## TASK GOAL:
Please print, exactly as written, the line containing "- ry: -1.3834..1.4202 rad" and each line after it through the end of the material; pictures stay out.

## DATA SHOWN:
= = =

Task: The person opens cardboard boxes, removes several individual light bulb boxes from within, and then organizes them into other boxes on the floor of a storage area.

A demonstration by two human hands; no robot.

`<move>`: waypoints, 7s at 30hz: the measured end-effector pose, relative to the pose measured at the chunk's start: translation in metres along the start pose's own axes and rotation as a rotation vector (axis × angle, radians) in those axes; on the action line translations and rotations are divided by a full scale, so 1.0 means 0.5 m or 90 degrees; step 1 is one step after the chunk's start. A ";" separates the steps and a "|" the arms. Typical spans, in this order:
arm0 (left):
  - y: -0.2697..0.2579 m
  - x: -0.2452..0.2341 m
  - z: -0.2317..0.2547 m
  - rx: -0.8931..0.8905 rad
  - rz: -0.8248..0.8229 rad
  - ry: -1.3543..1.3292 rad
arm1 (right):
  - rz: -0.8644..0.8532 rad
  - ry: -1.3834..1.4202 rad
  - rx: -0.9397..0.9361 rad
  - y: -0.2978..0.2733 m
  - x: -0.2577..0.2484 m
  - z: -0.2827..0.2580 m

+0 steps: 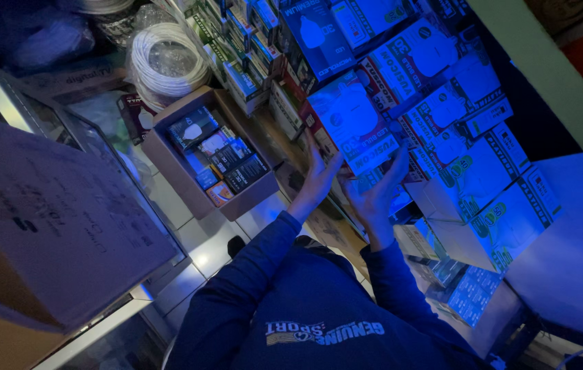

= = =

## TASK ANSWER:
  - ry: -1.3834..1.4202 rad
  - rx: -0.9397..0.9361 rad
  - y: -0.2978..0.2733 m
  - x: -0.2577..0.2484 m
  - z: -0.2827..0.2580 m

+0 steps: 

What appears above is the complete answer.